Instructions to follow: This task calls for copying every line of the records that includes the word "base".

[[ Available data, beginning ]]

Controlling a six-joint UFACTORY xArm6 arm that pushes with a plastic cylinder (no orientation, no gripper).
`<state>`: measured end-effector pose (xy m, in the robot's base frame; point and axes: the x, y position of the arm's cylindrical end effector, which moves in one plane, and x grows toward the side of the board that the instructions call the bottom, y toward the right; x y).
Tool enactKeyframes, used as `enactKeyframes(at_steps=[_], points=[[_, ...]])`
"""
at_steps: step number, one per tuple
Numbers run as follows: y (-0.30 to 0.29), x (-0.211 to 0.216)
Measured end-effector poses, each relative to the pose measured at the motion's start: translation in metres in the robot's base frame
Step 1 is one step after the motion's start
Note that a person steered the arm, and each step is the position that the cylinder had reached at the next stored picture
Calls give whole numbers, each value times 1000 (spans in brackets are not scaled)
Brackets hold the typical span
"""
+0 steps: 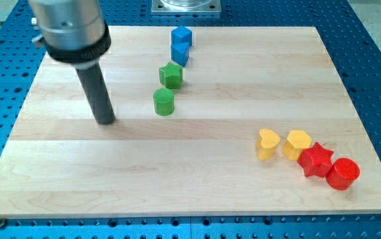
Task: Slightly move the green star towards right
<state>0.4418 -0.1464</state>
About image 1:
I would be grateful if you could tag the red cylinder block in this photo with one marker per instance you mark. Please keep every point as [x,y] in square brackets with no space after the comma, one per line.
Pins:
[342,174]

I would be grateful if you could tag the red star block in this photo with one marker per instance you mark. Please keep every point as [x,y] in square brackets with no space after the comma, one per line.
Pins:
[316,160]

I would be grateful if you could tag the blue cube block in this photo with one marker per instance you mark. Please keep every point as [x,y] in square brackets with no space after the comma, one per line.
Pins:
[181,34]

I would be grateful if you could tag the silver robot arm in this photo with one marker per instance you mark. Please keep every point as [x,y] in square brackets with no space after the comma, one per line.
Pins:
[72,31]

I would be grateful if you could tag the wooden board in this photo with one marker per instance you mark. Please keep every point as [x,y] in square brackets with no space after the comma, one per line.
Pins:
[200,160]

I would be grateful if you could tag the yellow heart block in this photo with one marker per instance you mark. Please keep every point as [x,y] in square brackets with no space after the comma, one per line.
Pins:
[267,143]

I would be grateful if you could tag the blue triangular block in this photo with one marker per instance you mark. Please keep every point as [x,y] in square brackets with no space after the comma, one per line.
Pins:
[180,53]

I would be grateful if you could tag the green cylinder block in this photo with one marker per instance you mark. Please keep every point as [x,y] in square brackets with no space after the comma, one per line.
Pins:
[164,101]

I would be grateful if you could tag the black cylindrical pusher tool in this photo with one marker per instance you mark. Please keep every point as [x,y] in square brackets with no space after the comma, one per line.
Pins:
[93,84]

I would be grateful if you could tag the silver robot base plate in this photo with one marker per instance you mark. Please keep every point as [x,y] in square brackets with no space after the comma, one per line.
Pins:
[185,6]

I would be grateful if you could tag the yellow pentagon block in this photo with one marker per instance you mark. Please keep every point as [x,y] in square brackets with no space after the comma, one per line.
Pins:
[296,141]

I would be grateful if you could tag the green star block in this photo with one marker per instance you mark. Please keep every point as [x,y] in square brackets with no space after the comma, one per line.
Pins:
[171,76]

[[ Available data, end ]]

Reply:
`<state>`: measured end-effector pose (xy m, in the robot's base frame; point and axes: the x, y position of the arm's cylindrical end effector, which moves in one plane, and x grows toward the side of the board that the instructions call the bottom, y toward the right; x y).
Measured end-effector poses, each relative to the pose measured at the motion's start: translation in metres in the robot's base frame
I would be grateful if you could tag the silver robot base plate in this photo with one marker per instance you mark. Please keep every point as [x,y] in square brackets with no space after the comma, one per line.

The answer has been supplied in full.